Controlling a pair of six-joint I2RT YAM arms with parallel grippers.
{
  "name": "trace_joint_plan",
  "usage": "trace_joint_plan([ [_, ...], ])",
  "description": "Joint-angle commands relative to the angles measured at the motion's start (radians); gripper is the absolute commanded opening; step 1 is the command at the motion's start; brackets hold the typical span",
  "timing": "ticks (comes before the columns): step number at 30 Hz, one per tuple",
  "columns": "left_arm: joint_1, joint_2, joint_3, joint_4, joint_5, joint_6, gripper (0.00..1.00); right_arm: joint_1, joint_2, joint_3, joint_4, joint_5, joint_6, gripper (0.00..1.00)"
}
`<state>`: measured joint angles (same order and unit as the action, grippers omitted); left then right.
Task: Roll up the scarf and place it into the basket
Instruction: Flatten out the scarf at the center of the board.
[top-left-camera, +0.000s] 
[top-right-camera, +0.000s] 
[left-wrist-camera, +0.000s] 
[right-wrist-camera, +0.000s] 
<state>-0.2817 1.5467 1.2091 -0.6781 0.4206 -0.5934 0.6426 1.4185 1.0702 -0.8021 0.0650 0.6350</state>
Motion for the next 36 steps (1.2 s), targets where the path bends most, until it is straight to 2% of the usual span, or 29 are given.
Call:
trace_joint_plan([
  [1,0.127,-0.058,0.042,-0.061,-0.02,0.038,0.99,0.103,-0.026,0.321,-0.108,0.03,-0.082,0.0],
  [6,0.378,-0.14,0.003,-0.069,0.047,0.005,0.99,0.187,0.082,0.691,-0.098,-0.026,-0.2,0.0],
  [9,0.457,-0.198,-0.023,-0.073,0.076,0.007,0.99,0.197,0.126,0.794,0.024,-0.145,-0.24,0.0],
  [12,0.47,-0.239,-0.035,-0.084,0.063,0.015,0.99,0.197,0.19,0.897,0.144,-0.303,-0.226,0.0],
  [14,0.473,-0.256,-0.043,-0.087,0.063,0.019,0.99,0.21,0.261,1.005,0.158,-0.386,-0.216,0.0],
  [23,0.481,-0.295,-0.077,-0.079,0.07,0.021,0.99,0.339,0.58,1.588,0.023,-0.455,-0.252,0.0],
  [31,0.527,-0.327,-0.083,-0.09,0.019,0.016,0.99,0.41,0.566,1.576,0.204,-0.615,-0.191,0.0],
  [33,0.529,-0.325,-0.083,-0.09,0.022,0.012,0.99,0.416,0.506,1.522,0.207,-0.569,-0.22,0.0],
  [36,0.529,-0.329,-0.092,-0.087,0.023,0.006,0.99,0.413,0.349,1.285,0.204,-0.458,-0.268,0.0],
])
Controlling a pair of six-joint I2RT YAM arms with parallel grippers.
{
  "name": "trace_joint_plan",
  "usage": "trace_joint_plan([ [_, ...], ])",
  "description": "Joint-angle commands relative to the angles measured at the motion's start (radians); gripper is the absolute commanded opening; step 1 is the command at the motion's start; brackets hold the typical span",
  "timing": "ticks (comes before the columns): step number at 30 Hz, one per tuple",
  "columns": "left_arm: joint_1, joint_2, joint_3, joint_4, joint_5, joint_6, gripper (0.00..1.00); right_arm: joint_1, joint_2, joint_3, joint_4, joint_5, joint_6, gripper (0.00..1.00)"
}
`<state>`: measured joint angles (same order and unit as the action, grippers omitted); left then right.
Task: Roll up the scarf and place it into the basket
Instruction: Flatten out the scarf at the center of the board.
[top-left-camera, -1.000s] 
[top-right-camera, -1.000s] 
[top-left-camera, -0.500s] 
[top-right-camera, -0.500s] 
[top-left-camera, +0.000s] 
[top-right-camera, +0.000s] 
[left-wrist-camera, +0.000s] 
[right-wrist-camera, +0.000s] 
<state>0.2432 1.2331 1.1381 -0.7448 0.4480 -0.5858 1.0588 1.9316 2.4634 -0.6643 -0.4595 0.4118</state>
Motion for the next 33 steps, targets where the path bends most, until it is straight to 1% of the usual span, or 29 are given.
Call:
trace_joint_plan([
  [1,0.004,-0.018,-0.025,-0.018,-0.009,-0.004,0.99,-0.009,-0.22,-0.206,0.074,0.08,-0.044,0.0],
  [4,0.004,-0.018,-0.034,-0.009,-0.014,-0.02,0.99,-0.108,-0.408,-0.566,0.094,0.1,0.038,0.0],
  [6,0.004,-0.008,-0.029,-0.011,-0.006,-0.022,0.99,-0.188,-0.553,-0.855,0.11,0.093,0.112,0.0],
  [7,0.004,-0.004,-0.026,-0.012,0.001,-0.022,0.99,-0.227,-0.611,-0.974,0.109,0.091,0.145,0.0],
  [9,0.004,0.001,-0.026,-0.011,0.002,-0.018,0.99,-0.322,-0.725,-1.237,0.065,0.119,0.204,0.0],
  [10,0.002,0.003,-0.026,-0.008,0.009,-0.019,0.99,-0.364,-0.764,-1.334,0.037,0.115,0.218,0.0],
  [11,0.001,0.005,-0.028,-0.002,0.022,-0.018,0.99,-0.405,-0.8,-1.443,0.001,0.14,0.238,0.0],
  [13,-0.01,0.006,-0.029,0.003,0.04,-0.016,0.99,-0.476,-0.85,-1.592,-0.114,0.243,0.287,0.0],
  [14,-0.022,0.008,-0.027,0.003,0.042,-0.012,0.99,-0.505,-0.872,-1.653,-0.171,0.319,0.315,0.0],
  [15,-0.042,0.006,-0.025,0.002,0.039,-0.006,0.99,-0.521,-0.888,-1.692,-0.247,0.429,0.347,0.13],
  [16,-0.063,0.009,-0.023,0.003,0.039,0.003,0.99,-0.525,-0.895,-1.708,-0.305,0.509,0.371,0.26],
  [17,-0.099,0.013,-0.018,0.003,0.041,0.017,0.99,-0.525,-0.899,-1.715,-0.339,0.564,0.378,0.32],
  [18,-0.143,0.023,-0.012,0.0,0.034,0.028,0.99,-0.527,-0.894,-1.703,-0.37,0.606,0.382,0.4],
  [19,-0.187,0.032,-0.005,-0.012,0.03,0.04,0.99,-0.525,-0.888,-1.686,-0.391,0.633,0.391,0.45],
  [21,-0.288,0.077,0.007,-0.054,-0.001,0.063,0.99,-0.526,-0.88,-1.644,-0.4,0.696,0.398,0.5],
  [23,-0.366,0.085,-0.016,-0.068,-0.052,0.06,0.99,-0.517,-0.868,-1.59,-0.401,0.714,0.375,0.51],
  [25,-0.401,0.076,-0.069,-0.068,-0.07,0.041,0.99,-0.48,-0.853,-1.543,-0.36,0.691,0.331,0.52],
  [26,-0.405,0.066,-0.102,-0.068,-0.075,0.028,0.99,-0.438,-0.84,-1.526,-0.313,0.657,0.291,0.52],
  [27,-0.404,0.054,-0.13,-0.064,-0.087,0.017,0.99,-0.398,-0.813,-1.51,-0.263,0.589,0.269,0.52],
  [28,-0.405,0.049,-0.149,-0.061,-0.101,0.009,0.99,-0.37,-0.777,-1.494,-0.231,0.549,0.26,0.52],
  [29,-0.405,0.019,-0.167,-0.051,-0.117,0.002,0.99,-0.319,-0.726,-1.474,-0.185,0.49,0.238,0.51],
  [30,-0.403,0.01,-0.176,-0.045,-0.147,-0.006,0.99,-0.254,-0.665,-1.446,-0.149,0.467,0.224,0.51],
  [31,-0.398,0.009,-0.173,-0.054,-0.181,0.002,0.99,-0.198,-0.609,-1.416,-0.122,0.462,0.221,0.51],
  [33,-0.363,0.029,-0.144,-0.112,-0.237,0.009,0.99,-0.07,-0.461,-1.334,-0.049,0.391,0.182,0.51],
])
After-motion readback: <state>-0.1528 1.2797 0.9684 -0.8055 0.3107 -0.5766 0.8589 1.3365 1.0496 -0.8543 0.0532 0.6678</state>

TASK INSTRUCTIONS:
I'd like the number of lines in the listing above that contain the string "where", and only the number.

RESPONSE BOX:
2